Actually, a "genetic basis to racial difference" has not been discredited.[1] The main criticism of the concept of human "races" is not that they aren't genetically based, but that they don't differ enough to constitute separate "races." There is clear evidence, however, that this concept of "race" isn't only related to "skin color, appearance of facial features, or hair type", as said in the article. One example of this would be sickle cell disease. There is debate as to whether there are further differences that result from "race." To sum up the nature of this error, no there are no human "races", but what are called "races" are actually genetically based to some degree.

In addition, there are in fact "patterned biological differences." For an example, see this paper written by scientists who oppose the idea of a "biological race", but also observe patterned biological differences in these socially constructed categories.

Case study: Wittgenstein/Russell[edit]

Another comparison was made in mid-November 2008, for the articles about 2 famous philosophers: Ludwig Wittgenstein (1889–1951) and Bertrand Russell (1872–1970).

Over a period of a few days, the 2 articles on Wikipedia were compared with the Stanford Encyclopedia of Philosophy (SEP) to analyze the differences. Perhaps the Wikipedia (WP) articles had some unsourced opinions, but the Stanford Encyc. articles for Russell & Wittgenstein were crammed with tons of opinions in them. Neither of those SEP articles would work on WP because they were far too narrow: it's the "Stanford Encyc. of Philosophy" only, and not biographies with friendships, 4 marriages or protest marches. Because Wikipedia covers everything, the WP article on Russell had 10x to 100x times more information than the SEP. As for the Stanford Encyc. on "Wittgenstein" (uber-famous guy) – that article was a bunch of opinions with very few quotes from Wittgy or his reviewers having "conundrums" about his "covering all by being silent about the rest" and other stuff typically said by a smart-alec word prankster. I would hope an article on Wittgy would quote notable people saying he played word-games trolling philosophers during his "troll period" (or such), but don't even let Stanford Encyc. try to tell intelligent people that "Wittgy was the greatest" without attempting to quote sources that Wittgy tried punking the world, when realists were "educating" philosophers that time slows down in a strong gravitational field, and atomic clocks on airplanes flying east ran 59 nanoseconds slower than clocks on Earth, etc. And, few would blame Wittgy if he went bonkers about time dilation or computers injected via needles: very few people fully understand all that.

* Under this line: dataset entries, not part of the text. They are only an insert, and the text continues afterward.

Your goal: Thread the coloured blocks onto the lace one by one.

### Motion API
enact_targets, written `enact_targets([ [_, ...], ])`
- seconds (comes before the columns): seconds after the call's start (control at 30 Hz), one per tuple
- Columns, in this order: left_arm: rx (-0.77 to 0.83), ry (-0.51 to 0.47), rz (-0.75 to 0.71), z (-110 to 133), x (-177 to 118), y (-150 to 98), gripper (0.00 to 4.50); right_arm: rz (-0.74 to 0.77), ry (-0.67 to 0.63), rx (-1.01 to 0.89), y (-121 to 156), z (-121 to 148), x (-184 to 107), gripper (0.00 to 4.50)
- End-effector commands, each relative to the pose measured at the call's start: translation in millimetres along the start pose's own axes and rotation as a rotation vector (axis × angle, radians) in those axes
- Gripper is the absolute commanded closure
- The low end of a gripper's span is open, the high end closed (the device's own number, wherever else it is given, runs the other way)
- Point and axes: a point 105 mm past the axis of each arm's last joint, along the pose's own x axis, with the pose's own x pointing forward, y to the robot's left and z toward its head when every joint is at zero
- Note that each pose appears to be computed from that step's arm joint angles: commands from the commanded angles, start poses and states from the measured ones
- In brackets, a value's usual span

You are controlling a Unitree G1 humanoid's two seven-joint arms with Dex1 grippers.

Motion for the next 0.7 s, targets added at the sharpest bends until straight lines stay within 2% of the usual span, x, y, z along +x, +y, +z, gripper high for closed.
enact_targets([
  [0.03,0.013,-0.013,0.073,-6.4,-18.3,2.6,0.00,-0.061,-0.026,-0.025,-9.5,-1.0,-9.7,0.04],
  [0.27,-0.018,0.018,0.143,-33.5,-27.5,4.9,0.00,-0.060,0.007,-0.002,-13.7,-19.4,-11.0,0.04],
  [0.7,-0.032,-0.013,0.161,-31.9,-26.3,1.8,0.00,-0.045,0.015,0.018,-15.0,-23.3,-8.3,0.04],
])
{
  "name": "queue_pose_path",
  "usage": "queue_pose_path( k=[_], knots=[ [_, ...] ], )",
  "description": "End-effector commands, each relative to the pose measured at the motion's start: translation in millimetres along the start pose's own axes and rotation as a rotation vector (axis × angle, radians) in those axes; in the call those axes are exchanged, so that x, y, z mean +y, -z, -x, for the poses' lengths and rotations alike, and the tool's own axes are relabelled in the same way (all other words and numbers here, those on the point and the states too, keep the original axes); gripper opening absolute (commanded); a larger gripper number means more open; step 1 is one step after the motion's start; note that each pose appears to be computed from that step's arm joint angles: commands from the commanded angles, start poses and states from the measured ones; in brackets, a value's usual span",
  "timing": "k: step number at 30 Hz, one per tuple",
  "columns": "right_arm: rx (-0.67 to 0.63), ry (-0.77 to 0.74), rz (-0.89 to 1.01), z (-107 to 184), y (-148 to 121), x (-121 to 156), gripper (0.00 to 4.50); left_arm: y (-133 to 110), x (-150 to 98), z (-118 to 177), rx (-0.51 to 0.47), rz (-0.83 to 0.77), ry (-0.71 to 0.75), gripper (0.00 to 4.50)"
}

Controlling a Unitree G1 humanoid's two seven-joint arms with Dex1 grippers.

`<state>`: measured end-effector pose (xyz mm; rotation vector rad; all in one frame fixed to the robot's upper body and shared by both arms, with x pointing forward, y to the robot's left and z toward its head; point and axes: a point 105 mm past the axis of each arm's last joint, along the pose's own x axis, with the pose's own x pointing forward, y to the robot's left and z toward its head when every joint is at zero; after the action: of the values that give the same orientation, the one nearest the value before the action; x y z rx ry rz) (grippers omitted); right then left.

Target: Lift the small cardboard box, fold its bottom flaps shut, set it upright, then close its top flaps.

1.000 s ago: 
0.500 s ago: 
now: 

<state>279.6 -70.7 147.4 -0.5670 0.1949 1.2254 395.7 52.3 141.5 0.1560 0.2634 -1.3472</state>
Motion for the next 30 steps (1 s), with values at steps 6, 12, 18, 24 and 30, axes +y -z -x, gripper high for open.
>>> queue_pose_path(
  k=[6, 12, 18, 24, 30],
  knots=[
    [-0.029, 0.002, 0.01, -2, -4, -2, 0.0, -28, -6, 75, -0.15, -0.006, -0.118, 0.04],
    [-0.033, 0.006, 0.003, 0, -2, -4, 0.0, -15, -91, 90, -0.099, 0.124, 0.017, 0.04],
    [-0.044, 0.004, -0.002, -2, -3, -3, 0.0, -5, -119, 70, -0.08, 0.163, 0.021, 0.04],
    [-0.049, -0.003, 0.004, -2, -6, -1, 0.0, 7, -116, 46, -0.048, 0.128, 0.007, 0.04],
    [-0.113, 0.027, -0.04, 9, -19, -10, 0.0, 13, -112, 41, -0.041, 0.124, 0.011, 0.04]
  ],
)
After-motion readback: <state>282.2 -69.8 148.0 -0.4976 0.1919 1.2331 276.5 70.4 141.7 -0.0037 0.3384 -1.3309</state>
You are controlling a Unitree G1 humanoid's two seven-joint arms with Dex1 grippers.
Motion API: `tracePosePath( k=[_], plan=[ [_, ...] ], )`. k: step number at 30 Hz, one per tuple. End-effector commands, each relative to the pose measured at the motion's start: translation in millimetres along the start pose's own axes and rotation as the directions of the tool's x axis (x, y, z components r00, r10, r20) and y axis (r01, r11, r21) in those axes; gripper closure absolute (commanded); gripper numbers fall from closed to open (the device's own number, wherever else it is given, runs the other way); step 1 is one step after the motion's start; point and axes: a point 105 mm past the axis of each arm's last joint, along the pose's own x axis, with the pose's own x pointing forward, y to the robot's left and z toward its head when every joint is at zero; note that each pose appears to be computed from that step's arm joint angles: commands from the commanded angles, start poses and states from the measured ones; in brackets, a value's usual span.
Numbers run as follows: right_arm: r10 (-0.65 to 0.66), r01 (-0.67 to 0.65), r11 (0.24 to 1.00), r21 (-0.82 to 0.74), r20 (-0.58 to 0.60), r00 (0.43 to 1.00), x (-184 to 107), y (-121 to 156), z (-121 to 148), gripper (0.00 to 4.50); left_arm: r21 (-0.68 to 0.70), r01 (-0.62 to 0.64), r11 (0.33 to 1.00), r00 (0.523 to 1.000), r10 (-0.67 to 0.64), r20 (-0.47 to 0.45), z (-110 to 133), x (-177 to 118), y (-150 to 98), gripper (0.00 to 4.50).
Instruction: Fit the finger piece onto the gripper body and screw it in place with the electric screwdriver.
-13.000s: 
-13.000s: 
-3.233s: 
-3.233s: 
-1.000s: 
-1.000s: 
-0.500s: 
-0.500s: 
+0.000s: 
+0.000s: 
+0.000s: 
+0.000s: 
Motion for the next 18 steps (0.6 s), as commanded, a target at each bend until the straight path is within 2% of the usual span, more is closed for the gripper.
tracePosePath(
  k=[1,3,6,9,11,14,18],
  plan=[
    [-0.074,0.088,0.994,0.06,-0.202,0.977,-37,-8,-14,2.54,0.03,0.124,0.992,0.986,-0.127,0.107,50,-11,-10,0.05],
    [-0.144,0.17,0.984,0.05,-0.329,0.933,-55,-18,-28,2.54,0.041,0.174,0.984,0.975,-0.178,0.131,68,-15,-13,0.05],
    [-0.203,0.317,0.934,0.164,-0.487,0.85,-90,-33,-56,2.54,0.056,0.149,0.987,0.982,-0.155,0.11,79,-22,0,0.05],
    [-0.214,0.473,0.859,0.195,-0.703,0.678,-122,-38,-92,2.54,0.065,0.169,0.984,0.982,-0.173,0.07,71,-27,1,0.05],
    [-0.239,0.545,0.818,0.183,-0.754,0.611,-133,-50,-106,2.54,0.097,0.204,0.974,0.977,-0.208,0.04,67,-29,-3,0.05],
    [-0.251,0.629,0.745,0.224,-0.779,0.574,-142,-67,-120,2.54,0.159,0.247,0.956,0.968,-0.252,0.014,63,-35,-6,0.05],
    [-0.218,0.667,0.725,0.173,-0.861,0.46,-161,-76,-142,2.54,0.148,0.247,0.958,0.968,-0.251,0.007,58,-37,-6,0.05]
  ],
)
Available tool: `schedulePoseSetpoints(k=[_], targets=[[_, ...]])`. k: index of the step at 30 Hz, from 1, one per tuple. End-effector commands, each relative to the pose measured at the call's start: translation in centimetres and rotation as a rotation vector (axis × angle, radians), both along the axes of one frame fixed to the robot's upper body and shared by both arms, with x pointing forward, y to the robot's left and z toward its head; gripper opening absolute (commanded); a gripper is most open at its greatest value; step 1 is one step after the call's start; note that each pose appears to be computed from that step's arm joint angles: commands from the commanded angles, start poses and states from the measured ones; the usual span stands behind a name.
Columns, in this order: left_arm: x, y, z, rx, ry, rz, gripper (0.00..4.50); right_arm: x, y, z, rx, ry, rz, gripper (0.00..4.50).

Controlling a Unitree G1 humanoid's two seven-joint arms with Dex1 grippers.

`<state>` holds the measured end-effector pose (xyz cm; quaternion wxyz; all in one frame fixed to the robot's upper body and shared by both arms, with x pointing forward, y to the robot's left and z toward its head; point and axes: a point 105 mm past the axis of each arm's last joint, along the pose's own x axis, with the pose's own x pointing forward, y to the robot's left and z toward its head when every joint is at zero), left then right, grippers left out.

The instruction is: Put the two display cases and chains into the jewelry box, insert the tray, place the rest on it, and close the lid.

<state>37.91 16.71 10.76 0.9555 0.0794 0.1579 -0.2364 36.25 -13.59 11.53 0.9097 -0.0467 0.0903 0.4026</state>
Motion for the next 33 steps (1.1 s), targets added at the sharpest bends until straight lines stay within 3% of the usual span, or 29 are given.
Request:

Bottom line: the Einstein/Bohr revelations by 1922 had made "philosophers" obsolete unless they spoke tensor calculus (etc.) to model reality: the English language could no longer represent truth about Life, the universe, and everything. So let's update the Wikipedia "Russell" & "Wittgenstein" articles to mention tensor calculus, which Stanford Encyc. of Philosophy probably won't cover. As it stands (in November 2008), the Stanford Encyc. of Philosophy seems 10x to 100x more narrow than Wikipedia, because it does not provide encyclopedic coverage about personal lives and other tangent subjects that affect ideas in philosophy. Philosophy cannot be covered, adequately, without including tensor calculus, the Special Theory of Relativity, the General Theory of Relativity, those megadeath weapons, and other subjects beyond the traditional viewpoints before 1900.